JP: The analogy with jiu-jitsu is also good to understand the way that stories spread and seek the pattern of reality. When different cultures meet, they share stories. When different individuals meet, they talk and share stories and amidst all that multiplicity, the stories that best explain the pattern of reality are more remembered. Stories that can assimilate more multiplicity, that better grab people’s attention are closer to reality and will emerge and continue to grow. This is how we can have a multiplicity of stories merge together. This is how stories evolve.
When we learn stories that are really old, even if they come from a people that is really far away, there are still patterns in them that are really similar, that we can recognize. It’s like jiu jitsu. There exist some people who wrestle in a completely different part of the world but who are still constrained by the same reality of the human body. You’ll have two different kinds of systems that are really less different than what you might think. The variety will gather toward unity. In the same way, we can look at the psychological impact of certain stories and see that different cultures have different stories, but this multiplicity doesn’t impact the existence of a real unity above them. These stories describe not only psychological realities but the very nature of reality itself.
Jonathan: While we kept to more abstract concepts today, our goal remains to explain and to show how there is coherence in all these things that many modern people have ridiculed. All these things that we’ve been told were just superstitions, that it was necessary to disassociate ourselves from. Our goal is to surprise you with meaning, to show that there is coherence in those stories.
If we try to see the world on a materialist level, then its coherence manifests itself as such, at the merely material level. But that doesn’t mean there isn’t coherence at a higher level. Sometimes even strange rumours or urban legends will — despite being at times totally absurd in their facticity — still manifest the pattern of reality. So, even in listening to an urban legend that is absolutely false or a conspiracy theory that is totally crazy, if you pay attention to that story in the right way you will be able to distill patterns, keys to understand what is happening that you wouldn’t be able to reach if you just attended to the facticity of it. That isn’t to say that factual things or factual stories don’t also participate in this pattern. Even factual things or stories that we tell must have a symbolic structure because we place a causality between different facts, relating them together in a story.

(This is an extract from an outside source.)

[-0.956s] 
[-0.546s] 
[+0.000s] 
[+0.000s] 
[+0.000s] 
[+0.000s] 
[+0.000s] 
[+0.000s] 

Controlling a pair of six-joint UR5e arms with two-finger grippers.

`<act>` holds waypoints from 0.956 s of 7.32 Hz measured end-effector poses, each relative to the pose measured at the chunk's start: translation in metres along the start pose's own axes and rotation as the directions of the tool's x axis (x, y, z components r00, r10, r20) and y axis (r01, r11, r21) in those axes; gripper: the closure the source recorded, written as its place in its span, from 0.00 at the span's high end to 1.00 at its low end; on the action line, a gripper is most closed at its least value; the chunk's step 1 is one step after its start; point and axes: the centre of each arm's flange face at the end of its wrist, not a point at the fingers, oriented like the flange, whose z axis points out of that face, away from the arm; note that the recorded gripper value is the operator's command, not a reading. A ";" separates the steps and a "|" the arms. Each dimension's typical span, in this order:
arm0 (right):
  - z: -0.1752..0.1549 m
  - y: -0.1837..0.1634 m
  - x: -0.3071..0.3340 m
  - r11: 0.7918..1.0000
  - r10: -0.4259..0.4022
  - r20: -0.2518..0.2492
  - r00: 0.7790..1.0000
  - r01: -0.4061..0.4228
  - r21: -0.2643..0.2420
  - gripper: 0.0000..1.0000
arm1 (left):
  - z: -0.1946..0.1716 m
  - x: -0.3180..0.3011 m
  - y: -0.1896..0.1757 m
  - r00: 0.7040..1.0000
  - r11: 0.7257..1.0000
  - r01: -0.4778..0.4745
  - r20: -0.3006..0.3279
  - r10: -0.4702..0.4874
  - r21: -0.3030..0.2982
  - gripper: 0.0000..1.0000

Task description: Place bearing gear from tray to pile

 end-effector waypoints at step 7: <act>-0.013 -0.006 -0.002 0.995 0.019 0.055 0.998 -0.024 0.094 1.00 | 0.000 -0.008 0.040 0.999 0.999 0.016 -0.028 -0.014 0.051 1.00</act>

That these real events are described with a beginning, a middle and an end, makes it so that they participate in the same structure as Snow White and the Seven Dwarves or any other myth or story in the Bible.

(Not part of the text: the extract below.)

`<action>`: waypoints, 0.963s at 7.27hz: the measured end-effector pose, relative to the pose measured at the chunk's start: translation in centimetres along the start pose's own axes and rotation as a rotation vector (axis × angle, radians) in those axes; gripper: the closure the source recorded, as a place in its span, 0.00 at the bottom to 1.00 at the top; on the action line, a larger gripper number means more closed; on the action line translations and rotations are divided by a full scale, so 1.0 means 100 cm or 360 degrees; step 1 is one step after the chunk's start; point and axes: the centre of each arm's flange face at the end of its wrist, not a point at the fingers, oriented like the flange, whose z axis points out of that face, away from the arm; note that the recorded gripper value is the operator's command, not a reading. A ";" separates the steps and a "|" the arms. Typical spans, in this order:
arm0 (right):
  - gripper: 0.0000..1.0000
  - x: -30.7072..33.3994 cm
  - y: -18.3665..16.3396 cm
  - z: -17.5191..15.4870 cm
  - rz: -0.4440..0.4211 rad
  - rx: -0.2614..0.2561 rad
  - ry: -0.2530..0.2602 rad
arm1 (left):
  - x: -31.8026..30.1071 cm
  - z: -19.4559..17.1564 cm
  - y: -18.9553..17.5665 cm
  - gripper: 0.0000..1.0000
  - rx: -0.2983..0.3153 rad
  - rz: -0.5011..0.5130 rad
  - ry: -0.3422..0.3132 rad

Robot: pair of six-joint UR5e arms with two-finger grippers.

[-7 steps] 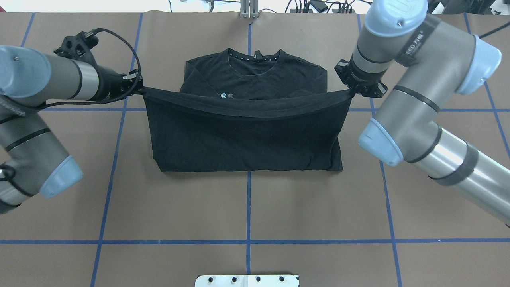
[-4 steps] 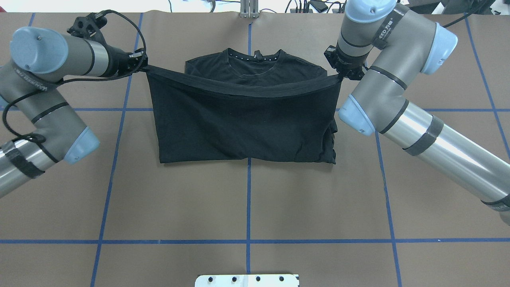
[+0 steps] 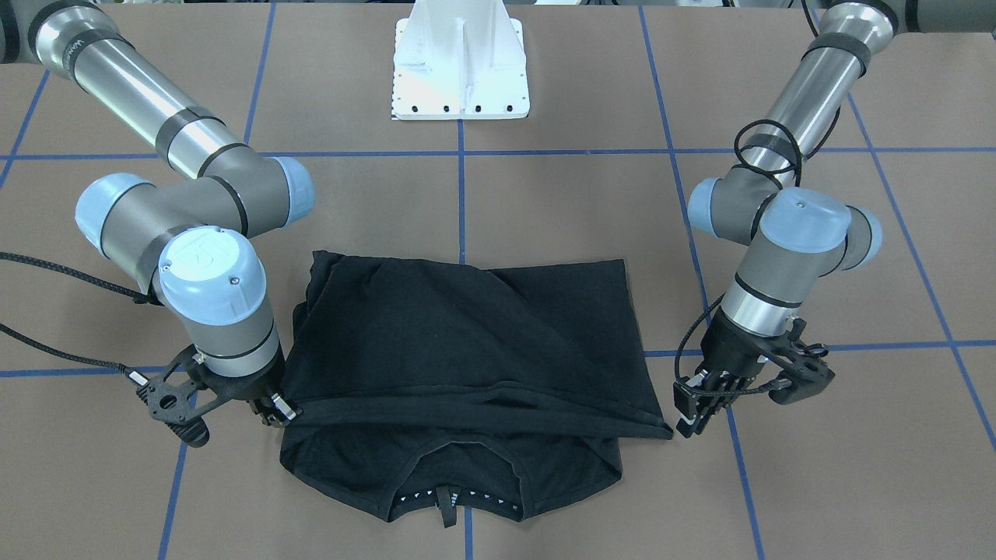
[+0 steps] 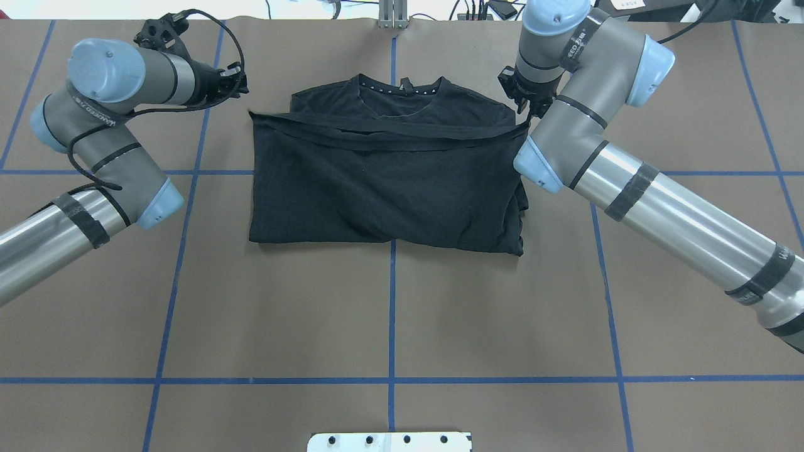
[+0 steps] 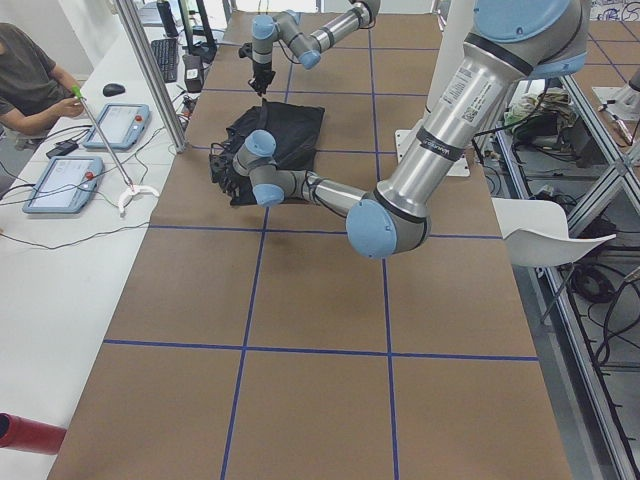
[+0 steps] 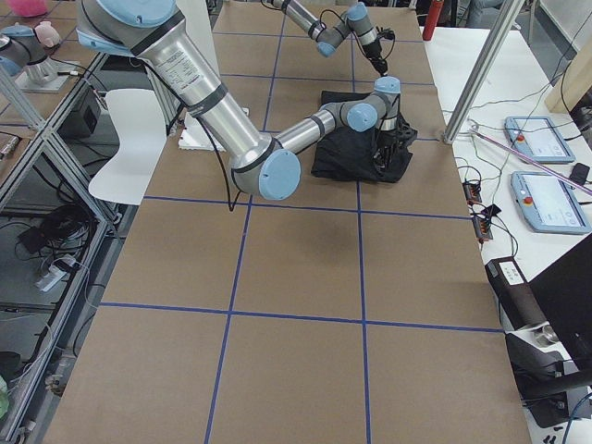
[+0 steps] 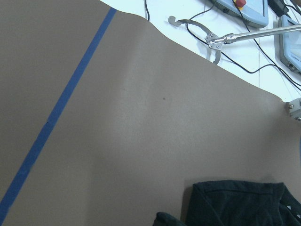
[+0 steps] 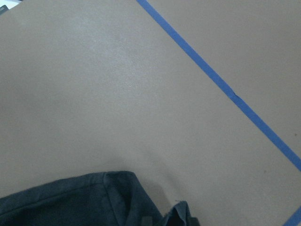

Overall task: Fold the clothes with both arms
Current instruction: 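Move the right gripper to the folded edge nearest it and grasp it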

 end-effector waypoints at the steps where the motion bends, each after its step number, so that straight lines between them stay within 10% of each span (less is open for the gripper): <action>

So this is what we want to explore with you over the next weeks and months. We want to establish the basics a bit, explaining how what we say is based in the most recent scientific developments, in relation to the study of consciousness, to the wall that has been hit by physicists and others who are trying to understand the place of consciousness or intelligence in reality. But we will also discuss Sleeping Beauty, Homer, other ancient stories, the most recent Marvel film or anything else that you want us to discuss. And in so doing, you will come to have the keys to find what is hidden behind phenomena that can too often seem meaningless to us.